A las cinco de la mañana era aún de noche. Entonces vio, a la distancia, entre las estrellas blancas y azules, una estrella baja, suspendida sobre el horizonte. Una estrella de color rubí. Rohan parpadeó, confundido. ¿Una estrella roja? Imposible… Le pareció que alguien, seguramente Jarg, estaba junto a él y quiso preguntarle qué estrella podía ser ésa. De pronto, lo supo en un destello de lucidez. Era el reflector de la proa de El Invencible. Y ahora avanzaba en línea recta hacia esa gota de rubí, que brillaba en las tinieblas. La estrella se elevó lentamente hasta convertirse en una esfera brillante a cuyo resplandor el casco de la nave refulgía suavemente en la oscuridad. Un ojo escarlata parpadeó entre los cuadrantes del tablero y se oyó una vibración que indicaba la proximidad del campo de fuerza. Rohan apagó el motor. El jeep rodó hasta el pie de la duna y se detuvo. No estaba seguro de poder volver a subir al jeep si se apeaba. Metió la mano en un compartimiento y retiró el lanzallamas; como le temblaba la mano, calzó el codo entre los rayos del volante, se sostuvo el puño con la otra mano y apretó el gatillo. Una llamarada de un rojo anaranjado hendió la oscuridad. La corta trayectoria se transformó de pronto en una lluvia de estrellas, pues acababa de chocar con la pared del campo de fuerza, como contra un vidrio transparente. Rohan disparó una y otra vez, hasta que el percutor le devolvió un sonido hueco. No tenía más municiones. Ya lo habían visto, los primeros disparos habían sin duda alertado y movilizado a los hombres de guardia en la cabina de comando. Dos grandes reflectores se encendieron inmediatamente en la cúpula de la nave, y luego de haber barrido la arena, los haces blancos cayeron sobre el jeep. Al mismo tiempo, la rampa se inundó de luz y las lámparas eléctricas, como una llama fría, iluminaron la cabina del ascensor. En un abrir y cerrar de ojos las escaleras se poblaron de siluetas que se precipitaban por los peldaños, mientras en las dunas, no lejos de la nave, se iluminaban reflectores, y avanzaban a los tumbos, sacudiendo las columnas de luz. Por último, se encendieron los semáforos azules, indicando que la entrada al perímetro de protección había sido abierta.

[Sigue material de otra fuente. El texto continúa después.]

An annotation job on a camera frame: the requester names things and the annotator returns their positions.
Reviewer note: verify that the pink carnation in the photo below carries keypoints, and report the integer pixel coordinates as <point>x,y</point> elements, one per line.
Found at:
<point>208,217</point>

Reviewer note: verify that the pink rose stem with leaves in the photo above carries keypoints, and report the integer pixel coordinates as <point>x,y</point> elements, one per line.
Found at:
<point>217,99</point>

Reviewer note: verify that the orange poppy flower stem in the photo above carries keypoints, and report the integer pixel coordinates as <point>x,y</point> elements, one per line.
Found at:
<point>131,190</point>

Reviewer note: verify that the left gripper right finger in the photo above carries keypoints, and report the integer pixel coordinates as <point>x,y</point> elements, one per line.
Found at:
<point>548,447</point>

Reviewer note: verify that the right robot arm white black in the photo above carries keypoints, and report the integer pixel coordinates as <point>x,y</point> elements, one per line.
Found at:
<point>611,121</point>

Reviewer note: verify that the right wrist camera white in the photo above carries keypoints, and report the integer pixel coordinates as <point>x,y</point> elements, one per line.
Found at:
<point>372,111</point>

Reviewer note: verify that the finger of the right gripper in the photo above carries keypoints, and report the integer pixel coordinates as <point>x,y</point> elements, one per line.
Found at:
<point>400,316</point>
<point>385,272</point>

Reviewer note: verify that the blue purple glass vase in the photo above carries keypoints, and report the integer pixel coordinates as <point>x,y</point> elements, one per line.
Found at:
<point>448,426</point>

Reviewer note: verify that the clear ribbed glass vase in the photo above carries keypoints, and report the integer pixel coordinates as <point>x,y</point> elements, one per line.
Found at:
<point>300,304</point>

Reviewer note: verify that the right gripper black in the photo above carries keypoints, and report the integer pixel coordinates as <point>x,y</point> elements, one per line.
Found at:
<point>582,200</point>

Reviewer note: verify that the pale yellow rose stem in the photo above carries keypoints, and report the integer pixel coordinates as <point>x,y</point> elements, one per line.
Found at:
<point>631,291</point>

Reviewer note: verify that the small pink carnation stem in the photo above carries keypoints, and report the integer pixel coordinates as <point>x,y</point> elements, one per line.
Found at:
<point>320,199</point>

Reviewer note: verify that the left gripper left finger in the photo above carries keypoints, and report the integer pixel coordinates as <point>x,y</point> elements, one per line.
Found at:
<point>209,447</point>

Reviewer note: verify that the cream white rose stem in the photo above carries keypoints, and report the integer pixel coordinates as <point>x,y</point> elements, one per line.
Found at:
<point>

Rohan, que había soltado el lanzallamas, nunca supo en qué momento se dejó caer al suelo, al lado del vehículo. Con pasos vacilantes, exageradamente largos, erguido en toda su estatura, apretando los puños para vencer el temblor de los dedos, avanzó hacia la nave del espacio de veinte pisos de altura, que envuelta en una deslumbrante aureola de luz se perfilaba contra el cielo pálido del amanecer, majestuosa en aquella inmóvil grandeza, como si fuera realmente invencible.